Unika Soegijapranata Kirim Mahasiswa Peduli Mentawai
Kamis, 5 Juli 2018 | 7:46 WIB

Unika Soegijapranata Kirim Mahasiswa Peduli Mentawai

Unika Soegijapranata melalui Lembaga Penelitian dan Pengabdian Kepada Masyarakat (LPPM) melepas lima orang mahasiswa dan satu Dosen Pembimbing Lapangan (DPL) untuk mengikuti Kuliah Kerja Nyata Aptik Peduli Mentawai (APM). Mereka akan bergabung dengan enam perguruan tinggi yang tergabung dalam Asosiasi Pergutuan Tinggi Katolik (APTIK) Indonesia yakni Unika Atma Jaya Jakarta, Universitas Katolik Parahyangan (Bandung), Universitas Katolik Soegijapranata (Semarang), Universitas Katolik Widya Mandala (Surabaya), Universitas Atma Jaya Yogyakarta, Universitas Sanata Dharma (Yogyakarta), Universitas Santo Thomas (Medan),dan  Unika Musi Charitas (Pelembang).

”Kegiatan KKN diadakan oleh APTIK dalam rangka membantu memulihkan kondisi warga Mentawai pasca tragedi Tsunami yang menimpa warga beberapa tahun silam. KKN Aptik Peduli Mentawai tahun ini sudah memasuki periode tiga kali penerjunan,” kata Kepala LPPM Unika Soegijapranata Dr Berta Bekti Retnawati MSi, Rabu (4/7).

Ia mengatakan, KKN APTIK Mentawai adalah salah satu bentuk kepedulian perguruan tinggi untuk ikut bersama-sama dengan berbagai pihak membantu memberdayakan masyarakat dengan mengembangkan potensi-potensi daerah untuk meningkatkan kualitas hidup dan kesejahteraan. ”Harapannya agar mahasiswa dapat mengimplementasikan ilmu yang sudah didapat dan mahasiswa juga dapat belajar dari kehidupan masyarakat sebagai bekal bila nanti sudah menyelesaikan studinya dan hidup bersama masyarakat,” jelasnya.

Lebih lanjut dikatakan, mahasiswa terpilih program KKN ini akan mendapat mengalaman hidup luar biasa dengan menghayati dan mengimplementasikan nilai dan semboyan Unika Soegijapranata. Yakni Talenta Pro Patria et Humanitate (Talenta terbaik dipersembahkan untuk bangsa dan kemanusiaan).  

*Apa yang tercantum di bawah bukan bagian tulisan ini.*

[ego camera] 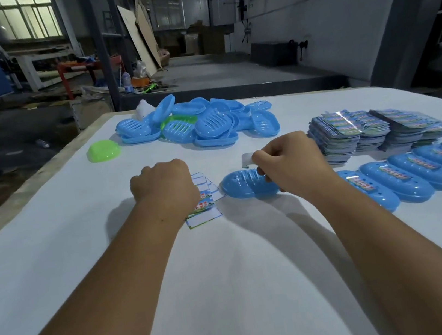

Ketua Pusat Pengembangan dan Pemberdayaan Masyarakat (P3M), Rudy Elyadi memberikan informasi tambahan, bahwa KKN bersama ini merupakan kelanjutan dari KKN sebelumya yang sudah dimulai pada APM 1 pada bulan Juli 2017, APM 2 pada bulan Desember 2017. Program kerja APM 3 merupakan kelanjutan dari program kerja sebelumnya, yang difokuskan pada Pengembangan Rumah Belajar sebagai tempat untuk masyarakat belajar berbagai hal atau pengetahuan. Program penguatan ekonomi yang berkaitan dengan pemanfaatan sumberdaya yang ada di masyarakat dan lingkungan untuk dikembangkan yang pada akhirnya dapat memberikan nilai tambah dan dikelola oleh masyarakat.

Kemudian Program Penataan Sanitasi Lingkungan untuk air bersih dan pemanfaatan air sungai untuk pembangkit listrik. Mahasiswa yang terlibat dalam KKN APM 3 ini adalah mahasiswa pilihan dari sejumlah mahasiswa yang sangat berminat dalam program ini.

Untuk mendukung progam tersebut Unika mengirimkan mahasiswa dari Teknil Elektro, Teknologi Pangan, Arsitektur, Psikologi dan Ekonomi serta dosen pembimbingan lapangan dari Teknik Sipil. 

”Minat mahasiswa untuk ikut KKN APM 3 sangat tinggi karena mempertimbangkan banyak hal, panitia memberikan quota hanya dipilih lima mahasiswa. Mahasiswa yang dikirim sudah melalui seleksi yang ketat dan mempertimbangkan program kerja APM-3 yakni kemampuan dalam berkomunikasi, berpikiran terbuka, memiliki semangat pengabdian pada masyarakat,” jelasnya.

Pelaksanaan KKN ini dimulai pada tanggal 2 Juli 2018 sampai dengan 5 Agustus 2018.